This piece of wit made me laugh, and under cover of my applause I
embraced her without experiencing much resistance. The first kiss
was like an electric spark; it fired my imagination and I increased
my attentions till she became as submissive as a lamb.

"I will help you, dearest, to meet the bill on Saturday;" and so
saying I drew her gently into a closet where a soft divan formed a
suitable altar for the completion of an amorous sacrifice.

I was enchanted to find her submissive to my caresses and my
inquisitiveness, but she surprised me greatly when, as I placed
myself in readiness for the consummation of the act, and was already
in the proper posture between the two columns, she moved in such a
way as to hinder my advance. I thought at first that it was only one
of those devices intended to make the final victory more sweet by
putting difficulties in the way; but, finding that her resistance was
genuine, I exclaimed,

"How was I to expect a refusal like this at a moment when I thought I
saw my ardours reflected in your eyes?"

"Your eyes did not deceive you; but what would my husband say if he
found me otherwise than as God has made me?"

"He can't have left you untouched!"

"He really has done so. You can see for yourself if you like. Can
I, then, give to you what appertains to the genius of the marriage-

"You are right, my angel; this fruit must be kept for a mouth
unworthy to taste it. I pity and adore you. Come to my arms,
abandon yourself to my love, and fear nothing. The fruit shall not
be damaged; I will but taste the outer surface and leave no trace

We passed three hours in trifling together in a manner calculated to
inflame our passions despite the libations which we now and again
poured forth. I was consoled by her swearing to be mine as soon as
Baret had good grounds for thinking that she was his, and, after
taking her on the Boulevards, I left her at her door, with a present
of twenty-five Louis.

I was in love with her as I had never been before, and I passed the
shop three or four times a day, going round and round, to the wrath
of my coachman, who got sick of telling me that I was ruining my
horses. I was happy to see her watch for the moment that I passed,
and waft me a kiss by putting her pretty fingers to her mouth.

We had agreed that she should not make me a sign to leave my coach
till her husband had forced a passage. At last this day, so ardently
desired and so long waited for, arrived. The sign was given, and I
stopped the coach and she came out and, standing on the step, told me
to go and wait for her at the church door of St. Germain l'Auxerrois.

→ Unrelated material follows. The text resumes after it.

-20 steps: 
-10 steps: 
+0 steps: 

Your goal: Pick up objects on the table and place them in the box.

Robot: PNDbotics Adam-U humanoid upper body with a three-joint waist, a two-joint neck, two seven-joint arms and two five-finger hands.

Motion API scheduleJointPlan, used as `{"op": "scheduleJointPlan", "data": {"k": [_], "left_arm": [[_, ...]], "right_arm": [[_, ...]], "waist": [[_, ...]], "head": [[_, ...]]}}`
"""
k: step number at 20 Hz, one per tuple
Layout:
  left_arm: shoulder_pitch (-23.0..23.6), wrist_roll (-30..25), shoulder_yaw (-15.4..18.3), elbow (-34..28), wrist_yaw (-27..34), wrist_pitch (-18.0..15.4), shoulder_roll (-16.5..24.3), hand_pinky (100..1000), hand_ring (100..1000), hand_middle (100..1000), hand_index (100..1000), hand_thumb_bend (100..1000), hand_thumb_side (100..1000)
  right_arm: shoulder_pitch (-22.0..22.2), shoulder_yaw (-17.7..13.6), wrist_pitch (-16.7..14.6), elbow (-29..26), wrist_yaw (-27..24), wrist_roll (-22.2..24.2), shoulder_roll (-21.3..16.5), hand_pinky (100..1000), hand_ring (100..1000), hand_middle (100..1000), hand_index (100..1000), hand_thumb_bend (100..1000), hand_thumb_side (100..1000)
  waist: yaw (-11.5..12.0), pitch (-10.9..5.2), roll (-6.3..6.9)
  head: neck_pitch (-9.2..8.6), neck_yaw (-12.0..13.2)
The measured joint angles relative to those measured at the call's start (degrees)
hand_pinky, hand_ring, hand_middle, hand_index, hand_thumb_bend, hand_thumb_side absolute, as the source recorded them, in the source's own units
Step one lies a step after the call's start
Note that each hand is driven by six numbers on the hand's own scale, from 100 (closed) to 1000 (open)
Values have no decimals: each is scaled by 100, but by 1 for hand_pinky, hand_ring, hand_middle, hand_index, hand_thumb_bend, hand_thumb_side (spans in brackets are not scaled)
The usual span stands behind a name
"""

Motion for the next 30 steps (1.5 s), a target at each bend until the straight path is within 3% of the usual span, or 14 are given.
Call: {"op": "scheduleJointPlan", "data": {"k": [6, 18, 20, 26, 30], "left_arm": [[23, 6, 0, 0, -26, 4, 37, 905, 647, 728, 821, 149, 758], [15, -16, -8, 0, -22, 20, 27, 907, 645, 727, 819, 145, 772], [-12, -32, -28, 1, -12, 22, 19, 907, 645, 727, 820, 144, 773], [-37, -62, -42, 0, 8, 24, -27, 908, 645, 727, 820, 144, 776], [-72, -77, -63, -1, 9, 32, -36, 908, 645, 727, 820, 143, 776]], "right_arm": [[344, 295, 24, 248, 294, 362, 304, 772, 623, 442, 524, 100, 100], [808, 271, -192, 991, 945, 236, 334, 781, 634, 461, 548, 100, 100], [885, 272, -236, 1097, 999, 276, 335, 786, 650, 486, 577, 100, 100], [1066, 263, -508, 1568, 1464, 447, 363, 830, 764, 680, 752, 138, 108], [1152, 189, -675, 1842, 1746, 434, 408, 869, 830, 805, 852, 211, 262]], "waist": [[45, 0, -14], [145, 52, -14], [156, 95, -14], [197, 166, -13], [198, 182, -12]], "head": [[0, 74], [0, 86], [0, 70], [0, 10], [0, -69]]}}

I was curious to know what the results would be, and had not been at
the place appointed more than a quarter of an hour when she came
towards me, her head muffled in a hood. She got into the carriage
and, saying that she wanted to make some purchases, begged me to take
her to the shops.

I had business of my own, and pressing business too, but who can
refuse the Beloved Object anything? I told the coachman to drive to
the Place Dauphine, and I prepared to loosen my purse-strings, as I
had a feeling she was going to treat me as a friend. In point of
fact she left few shops unvisited, going from jewels to pretty
trifles and toys of different kinds, and from these to dresses of the
latest fashion, which they displayed before her, addressing her as
princess, and saying that this would become her admirably. She
looked at me, and said it must be confessed that it was very pretty
and that she would like it if it were not so dear. I was a willing
dupe, and assured her that if she liked it it could not be too dear,
and that I would pay.

While my sweetheart was thus choosing one trifle after another my
ill-luck brought about an incident which placed me in a fearful
situation four years afterwards. The chain of events is endless.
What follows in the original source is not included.